Tobacco Tax India: The Indian government may plan to announce a new National Disaster Contingent Duty (NCCD) or central cess on tobacco and pan masala next year. According to a report published in TV 9 Bharatvarsh, the central government wants to ensure that there is no change in the overall indirect tax on these products.
Which means that from next year, the burden on the pockets of tobacco and pan masala consumers is going to increase. The government is planning to keep this new fee outside the GST structure under the existing cess. Due to which the Central Government will not need the approval of the GST Council for this step. The government is considering passing this new cess directly through the Parliament.
Why is the government taking the decision?
During a conversation with Money Control, a senior official, on condition of anonymity, said that the central government will not reduce the tax burden on sin good products like tobacco and pan masala. In the new GST structure, the maximum tax limit on these will be kept at 40 percent. However, the remaining portion will be retained through a new cess or central levy (like NCCD), so that the total tax burden remains the same. At present, the total indirect tax on tobacco is about 53 percent, while 88 percent tax on Pan Masala is being collected by the government.

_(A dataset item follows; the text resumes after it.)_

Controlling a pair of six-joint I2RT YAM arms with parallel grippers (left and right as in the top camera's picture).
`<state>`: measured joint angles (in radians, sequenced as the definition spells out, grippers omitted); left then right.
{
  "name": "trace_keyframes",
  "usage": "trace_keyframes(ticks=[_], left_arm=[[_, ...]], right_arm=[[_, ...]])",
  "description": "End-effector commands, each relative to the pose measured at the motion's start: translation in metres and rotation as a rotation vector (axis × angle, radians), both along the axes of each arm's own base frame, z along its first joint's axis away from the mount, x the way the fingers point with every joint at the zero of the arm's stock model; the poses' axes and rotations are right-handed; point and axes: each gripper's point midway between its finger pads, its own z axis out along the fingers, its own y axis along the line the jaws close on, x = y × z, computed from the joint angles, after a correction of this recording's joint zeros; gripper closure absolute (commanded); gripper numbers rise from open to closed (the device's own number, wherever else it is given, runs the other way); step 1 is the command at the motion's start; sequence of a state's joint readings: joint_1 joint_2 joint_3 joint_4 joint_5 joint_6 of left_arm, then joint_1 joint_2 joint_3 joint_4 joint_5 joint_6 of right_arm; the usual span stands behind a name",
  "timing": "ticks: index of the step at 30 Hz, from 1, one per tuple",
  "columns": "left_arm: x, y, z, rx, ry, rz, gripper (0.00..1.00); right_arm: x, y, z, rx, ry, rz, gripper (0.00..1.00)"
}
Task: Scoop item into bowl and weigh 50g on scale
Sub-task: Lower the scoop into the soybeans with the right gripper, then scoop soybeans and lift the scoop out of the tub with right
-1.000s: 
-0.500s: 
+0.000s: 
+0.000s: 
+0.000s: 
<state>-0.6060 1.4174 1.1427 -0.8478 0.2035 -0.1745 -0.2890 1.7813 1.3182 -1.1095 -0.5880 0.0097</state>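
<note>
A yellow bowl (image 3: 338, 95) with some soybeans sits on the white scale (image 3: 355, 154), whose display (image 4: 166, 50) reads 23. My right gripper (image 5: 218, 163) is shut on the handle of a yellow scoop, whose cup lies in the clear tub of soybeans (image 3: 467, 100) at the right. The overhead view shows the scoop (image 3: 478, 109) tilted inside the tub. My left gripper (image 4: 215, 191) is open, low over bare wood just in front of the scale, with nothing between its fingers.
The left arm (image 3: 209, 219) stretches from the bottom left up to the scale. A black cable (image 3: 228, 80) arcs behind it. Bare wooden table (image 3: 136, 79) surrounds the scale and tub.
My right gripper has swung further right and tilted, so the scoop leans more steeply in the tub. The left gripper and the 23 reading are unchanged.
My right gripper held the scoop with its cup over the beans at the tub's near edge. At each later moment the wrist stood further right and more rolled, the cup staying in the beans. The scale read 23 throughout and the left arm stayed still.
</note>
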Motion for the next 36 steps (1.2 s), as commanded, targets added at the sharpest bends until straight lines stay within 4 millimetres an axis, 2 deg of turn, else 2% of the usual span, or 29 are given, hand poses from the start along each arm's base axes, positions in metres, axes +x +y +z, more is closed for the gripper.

But after the implementation of the new GST reform, and completion of the GST loan repayment, this rate is expected to come down to 40 percent. Giving further information, the official said that the government can take new decisions to fulfill this shortfall in the upcoming budget. In the form of new cess, pressure on these sin products may increase. So that there is no change in the tax revenue of the government.
NCCD and new tax plan
NCCD is a central tax imposed under the Finance Act 2001. It is applied by the Central Government on certain products, through which the work of raising money for disaster relief and emergency needs is done. The government can announce new cess to avoid revenue loss.